**Activity**
Counting only lines that contain the word "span", state the total for the listing below and nothing else.

**Data section**
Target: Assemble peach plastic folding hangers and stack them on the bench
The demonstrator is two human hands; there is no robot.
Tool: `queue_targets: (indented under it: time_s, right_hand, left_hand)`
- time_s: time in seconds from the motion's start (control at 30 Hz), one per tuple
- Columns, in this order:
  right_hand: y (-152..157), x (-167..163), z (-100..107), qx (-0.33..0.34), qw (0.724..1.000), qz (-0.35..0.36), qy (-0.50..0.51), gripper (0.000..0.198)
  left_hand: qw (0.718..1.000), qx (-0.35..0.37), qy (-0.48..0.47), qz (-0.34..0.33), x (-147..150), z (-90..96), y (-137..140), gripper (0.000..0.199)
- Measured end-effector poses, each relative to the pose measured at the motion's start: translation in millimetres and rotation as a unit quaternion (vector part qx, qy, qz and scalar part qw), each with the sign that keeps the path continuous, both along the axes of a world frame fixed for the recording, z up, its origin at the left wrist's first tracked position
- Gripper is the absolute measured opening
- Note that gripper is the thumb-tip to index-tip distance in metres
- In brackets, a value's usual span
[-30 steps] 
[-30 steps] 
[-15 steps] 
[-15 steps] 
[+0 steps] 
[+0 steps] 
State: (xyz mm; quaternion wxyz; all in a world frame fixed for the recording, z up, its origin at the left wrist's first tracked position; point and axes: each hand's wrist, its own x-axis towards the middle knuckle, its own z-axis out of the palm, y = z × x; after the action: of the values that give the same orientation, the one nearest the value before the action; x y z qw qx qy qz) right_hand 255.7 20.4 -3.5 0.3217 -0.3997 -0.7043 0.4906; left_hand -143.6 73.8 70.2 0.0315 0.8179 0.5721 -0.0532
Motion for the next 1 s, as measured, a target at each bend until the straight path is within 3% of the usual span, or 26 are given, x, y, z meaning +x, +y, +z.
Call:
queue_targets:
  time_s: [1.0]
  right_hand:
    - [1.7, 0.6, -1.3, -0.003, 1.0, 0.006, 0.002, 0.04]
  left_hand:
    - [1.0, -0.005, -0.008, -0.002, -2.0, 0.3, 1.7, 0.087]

**Answer section**
2